What I DO know is that I feel better when I show kindness, consideration, patience, and respect to those who aren't easy to love. I DON"T like how I feel when I'm grumpy, impatient, judgmental, short-tempered, and abrupt with anyone, even strangers. So if both these statements are true, and if I behave "nicely" to those around me and feel better when I do it, why is it so tough to sometimes do just that?
I have the opportunity to interact with dozens and dozens of people every day. A lot of them I get to know; others I never know by name. I was curious what they thought about this topic, so I decided to conduct my own little (very unscientific) survey. I made it a point to ask some of the people I encountered over the course of a few days how they know they are cared for (and therefore loved) by the acquaintences around them.
Some of the same themes kept popping up:
*People feel loved when someone listens to them/they feel heard. Whether it's the customer service representative on the phone or the clerk at the grocery store, we all appreciate it when we feel like our needs are met.
*People feel loved when small acts of kindness are done for them. A door held open, a smile, a nod, a thank you. It doesn't take much effort to give someone a boost.

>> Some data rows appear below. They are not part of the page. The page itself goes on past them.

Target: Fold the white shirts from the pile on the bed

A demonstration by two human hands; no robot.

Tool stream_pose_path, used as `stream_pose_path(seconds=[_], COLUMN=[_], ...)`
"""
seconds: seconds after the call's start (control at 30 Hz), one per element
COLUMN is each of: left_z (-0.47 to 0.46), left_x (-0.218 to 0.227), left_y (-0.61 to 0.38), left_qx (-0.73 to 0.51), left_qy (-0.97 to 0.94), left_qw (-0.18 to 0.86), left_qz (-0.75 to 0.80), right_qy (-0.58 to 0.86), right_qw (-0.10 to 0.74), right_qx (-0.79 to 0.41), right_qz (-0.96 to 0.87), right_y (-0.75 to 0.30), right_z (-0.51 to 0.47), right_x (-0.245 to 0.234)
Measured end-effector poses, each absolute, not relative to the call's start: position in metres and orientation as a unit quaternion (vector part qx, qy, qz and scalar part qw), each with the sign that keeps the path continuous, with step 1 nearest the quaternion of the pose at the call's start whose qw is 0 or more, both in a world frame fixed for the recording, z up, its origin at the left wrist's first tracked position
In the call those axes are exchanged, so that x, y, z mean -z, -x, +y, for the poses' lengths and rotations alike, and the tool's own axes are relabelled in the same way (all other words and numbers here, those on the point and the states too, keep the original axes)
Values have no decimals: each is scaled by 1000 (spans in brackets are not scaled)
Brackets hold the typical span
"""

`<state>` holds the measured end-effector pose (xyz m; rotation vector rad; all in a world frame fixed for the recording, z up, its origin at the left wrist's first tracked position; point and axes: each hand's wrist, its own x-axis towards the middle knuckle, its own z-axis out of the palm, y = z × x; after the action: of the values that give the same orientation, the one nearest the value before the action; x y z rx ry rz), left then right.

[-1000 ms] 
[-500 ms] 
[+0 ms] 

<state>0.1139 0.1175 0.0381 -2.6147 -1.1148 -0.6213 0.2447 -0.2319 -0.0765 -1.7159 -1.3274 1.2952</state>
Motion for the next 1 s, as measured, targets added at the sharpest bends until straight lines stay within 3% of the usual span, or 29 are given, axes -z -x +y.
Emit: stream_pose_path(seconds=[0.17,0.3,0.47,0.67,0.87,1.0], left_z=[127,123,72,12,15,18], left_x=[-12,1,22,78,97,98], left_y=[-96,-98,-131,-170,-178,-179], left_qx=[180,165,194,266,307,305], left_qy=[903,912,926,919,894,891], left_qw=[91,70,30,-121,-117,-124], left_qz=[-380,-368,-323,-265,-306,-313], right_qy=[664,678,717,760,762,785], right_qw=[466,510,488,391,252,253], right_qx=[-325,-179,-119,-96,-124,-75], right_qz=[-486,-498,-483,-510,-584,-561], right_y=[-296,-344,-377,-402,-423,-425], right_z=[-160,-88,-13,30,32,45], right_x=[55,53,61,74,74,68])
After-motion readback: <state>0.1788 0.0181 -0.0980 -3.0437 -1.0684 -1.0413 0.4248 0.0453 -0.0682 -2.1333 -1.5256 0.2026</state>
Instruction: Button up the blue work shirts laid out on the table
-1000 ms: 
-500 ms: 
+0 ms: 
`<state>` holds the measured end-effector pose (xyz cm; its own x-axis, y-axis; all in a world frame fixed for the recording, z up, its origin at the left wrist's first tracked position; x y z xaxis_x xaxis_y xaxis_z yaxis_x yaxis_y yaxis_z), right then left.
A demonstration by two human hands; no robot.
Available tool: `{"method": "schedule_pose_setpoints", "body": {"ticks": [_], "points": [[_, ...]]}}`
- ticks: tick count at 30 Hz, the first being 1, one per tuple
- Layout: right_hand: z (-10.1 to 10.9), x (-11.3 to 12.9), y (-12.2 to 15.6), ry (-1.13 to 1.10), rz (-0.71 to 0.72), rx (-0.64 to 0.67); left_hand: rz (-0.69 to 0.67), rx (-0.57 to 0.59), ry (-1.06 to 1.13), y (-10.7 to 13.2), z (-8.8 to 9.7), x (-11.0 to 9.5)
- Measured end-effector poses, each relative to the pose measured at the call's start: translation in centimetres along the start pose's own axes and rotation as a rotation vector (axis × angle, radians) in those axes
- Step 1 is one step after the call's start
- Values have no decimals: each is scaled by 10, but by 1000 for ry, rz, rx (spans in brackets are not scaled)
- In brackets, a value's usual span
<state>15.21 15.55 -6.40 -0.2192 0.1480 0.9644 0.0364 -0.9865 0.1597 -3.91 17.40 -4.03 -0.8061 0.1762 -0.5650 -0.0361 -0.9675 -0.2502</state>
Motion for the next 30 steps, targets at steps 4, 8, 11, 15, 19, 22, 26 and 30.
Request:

*People feel loved when they can just “BE,” and not worry about having to fit in or conform. Instead of trying to change those around us, allow them to be themselves-- shortcomings and all-- and it seems to make every interaction better.
*People feel loved when they aren't judged. Like the statement above, simply existing in the presence of another human being without critique or judgment makes us feel good.
So what is love in this context? Well, we're not running around hugging everyone we see, or condoning some of the difficult behaviors we encounter. But we have the ability to influence others without too much fuss. And when it comes to love, I believe even a little bit goes a long way.